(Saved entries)
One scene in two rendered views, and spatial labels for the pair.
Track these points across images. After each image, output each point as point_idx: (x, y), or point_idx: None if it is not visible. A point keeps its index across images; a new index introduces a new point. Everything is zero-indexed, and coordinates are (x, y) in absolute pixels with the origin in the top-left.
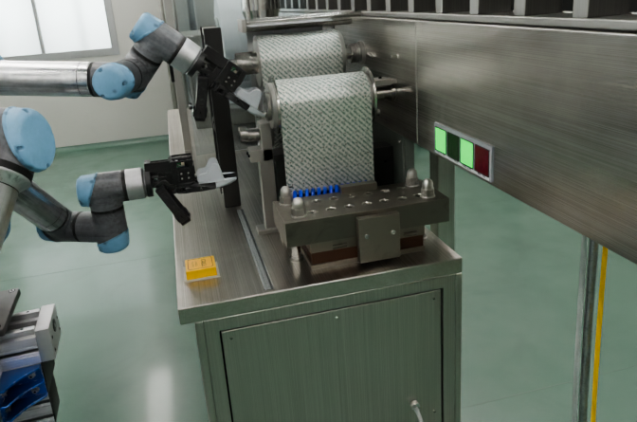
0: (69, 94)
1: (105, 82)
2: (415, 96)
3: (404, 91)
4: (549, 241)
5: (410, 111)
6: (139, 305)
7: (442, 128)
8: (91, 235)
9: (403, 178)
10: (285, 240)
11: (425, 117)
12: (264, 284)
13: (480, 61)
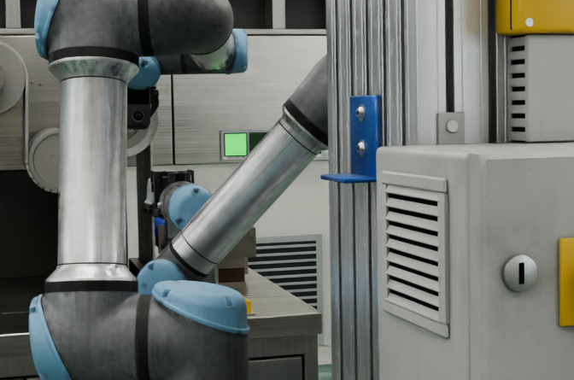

...

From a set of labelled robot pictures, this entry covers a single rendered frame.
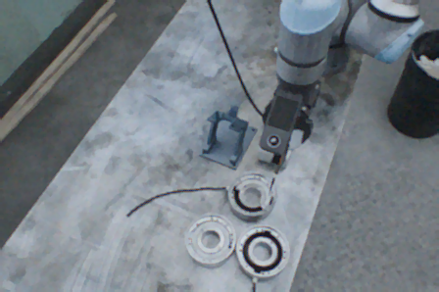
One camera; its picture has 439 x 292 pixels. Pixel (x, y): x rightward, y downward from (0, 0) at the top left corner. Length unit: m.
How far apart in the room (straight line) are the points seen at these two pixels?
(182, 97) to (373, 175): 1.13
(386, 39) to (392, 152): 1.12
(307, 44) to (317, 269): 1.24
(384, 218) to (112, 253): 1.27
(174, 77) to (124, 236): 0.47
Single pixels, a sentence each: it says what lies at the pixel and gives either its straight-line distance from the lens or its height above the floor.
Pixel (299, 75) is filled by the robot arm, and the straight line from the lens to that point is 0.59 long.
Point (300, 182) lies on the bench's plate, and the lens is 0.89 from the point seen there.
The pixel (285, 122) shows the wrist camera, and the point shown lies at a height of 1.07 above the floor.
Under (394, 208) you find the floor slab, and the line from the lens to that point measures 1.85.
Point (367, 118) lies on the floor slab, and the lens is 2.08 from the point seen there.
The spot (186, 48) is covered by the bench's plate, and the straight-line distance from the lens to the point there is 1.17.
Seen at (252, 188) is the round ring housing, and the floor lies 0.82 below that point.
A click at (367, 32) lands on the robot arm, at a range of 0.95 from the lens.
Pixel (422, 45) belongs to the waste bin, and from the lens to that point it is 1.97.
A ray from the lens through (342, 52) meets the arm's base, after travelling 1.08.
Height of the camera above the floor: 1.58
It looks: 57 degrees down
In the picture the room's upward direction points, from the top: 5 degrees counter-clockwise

...

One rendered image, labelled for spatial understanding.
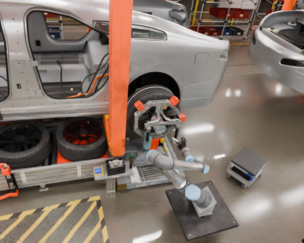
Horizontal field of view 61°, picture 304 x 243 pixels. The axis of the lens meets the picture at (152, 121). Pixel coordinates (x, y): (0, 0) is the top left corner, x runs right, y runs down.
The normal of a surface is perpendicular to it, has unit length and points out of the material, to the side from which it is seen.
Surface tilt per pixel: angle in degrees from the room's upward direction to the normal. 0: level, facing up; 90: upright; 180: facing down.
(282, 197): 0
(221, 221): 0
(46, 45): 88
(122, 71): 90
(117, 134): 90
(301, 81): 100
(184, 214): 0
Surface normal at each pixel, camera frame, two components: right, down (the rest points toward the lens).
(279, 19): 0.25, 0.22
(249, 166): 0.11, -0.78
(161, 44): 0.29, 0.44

▶ **Task details**:
Please give an exact copy of the entries above, from the line with "(307, 44) to (317, 269): 1.24" down to the line with "Point (300, 182)", inclusive, and nothing else.

▶ **Solution to this problem**:
(307, 44) to (317, 269): 1.24
(384, 218) to (112, 253): 1.27
(174, 77) to (124, 236): 0.47
Single pixels, a sentence each: it says what lies at the pixel and gives either its straight-line distance from the lens or its height above the floor.
Pixel (299, 75) is filled by the robot arm, and the straight line from the lens to that point is 0.59 long.
Point (300, 182) lies on the bench's plate, and the lens is 0.89 from the point seen there.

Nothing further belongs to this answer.